Although it may seem very far away to us now – and it may not sound familiar to some -, the egg account became very popular, but it did not invent anything new. formula “Let’s get this post…” is one of the internet classics used in its early days on serious issues (to air grievances, help people or animals…) that ended up becoming a meme. The egg account itself also became a meme: shortly after its launch, hundreds of imitators emerged seeking the photo with the most likes on Instagram to become a poop into a potato. All with little success.
But who is behind the egg? In the first statements @world_record_egg provided, like this one to Buzzfeed, the author called herself “Henrietta” and claimed to be a British country hen. The egg in the picture, according to their answers, was called “Eugene” and was theirs. He continued with the joke for a few weeks—sometimes calling himself “Henrietta” and other times signing himself as the “Egg Gang,” the egg gang—until, in February 2019, he revealed his true identity to the New York Times: the perpetrator was a young, British publicity agent. Chris Godfrey. Soon after, he used the egg as a hero in a spot for the nonprofit Mental Health America, which aired after the Super Bowl.

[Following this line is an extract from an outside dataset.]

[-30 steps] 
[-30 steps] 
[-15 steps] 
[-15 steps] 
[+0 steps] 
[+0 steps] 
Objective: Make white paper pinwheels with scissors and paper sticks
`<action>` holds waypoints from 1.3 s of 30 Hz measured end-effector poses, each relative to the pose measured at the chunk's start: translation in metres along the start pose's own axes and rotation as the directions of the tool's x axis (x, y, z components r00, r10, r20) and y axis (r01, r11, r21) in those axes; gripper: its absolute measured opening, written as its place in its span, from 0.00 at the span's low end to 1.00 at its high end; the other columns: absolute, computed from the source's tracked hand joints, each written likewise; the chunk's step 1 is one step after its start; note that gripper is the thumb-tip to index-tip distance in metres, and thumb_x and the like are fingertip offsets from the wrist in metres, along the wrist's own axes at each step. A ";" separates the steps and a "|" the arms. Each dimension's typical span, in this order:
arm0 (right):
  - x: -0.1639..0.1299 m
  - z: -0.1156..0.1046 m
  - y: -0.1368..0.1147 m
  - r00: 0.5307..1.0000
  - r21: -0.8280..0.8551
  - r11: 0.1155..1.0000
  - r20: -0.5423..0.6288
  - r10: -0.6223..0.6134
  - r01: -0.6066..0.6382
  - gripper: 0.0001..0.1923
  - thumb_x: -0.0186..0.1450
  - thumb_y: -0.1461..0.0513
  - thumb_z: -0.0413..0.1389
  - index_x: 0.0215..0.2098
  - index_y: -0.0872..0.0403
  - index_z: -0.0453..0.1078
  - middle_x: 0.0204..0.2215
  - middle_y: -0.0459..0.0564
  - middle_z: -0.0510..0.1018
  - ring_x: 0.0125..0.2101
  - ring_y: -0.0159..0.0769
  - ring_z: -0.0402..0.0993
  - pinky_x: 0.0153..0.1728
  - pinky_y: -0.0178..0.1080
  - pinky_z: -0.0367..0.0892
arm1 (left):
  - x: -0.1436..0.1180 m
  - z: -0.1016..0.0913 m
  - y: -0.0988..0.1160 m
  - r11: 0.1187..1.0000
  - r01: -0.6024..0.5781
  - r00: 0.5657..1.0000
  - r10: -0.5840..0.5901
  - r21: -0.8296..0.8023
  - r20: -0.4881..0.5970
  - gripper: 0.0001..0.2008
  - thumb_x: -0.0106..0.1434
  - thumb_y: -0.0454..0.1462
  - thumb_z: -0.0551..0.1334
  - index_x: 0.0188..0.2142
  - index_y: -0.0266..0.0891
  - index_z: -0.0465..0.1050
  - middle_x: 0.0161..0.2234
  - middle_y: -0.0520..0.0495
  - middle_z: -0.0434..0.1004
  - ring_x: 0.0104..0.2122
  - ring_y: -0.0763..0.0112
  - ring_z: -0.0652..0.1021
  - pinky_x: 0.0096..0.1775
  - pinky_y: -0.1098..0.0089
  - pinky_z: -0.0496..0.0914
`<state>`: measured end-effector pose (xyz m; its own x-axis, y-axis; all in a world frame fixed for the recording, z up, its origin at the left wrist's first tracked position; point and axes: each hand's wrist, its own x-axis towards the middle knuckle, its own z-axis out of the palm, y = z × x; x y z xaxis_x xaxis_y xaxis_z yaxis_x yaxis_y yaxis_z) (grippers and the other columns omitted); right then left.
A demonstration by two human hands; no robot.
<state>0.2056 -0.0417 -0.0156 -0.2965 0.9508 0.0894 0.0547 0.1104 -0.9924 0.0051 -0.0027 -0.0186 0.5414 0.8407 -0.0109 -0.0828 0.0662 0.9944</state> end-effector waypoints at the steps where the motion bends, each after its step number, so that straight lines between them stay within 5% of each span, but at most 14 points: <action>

Why did Godfrey choose an egg? According to what he said New York times“The egg has no gender, race, or religion. The egg is a universal egg.” For many football.
In case you were curious, this is how the top 5 posts with the most likes on Instagram look like Surprised Messi.
- Messi Lifts The World Cup By @leomessi
- Eggs, by @world_record_egg
- Cristiano and Messi “playing” chess by @cristiano
- Messi standing with the trophy on a bus, by @leomessi
- Ultrasound of Georgina, along with Cristiano Ronaldo, in a post for both of them.
I’ve been enjoying these weeks internet with…
They are now called home-made Mercadona pies because they cost about the same as renting an apartment.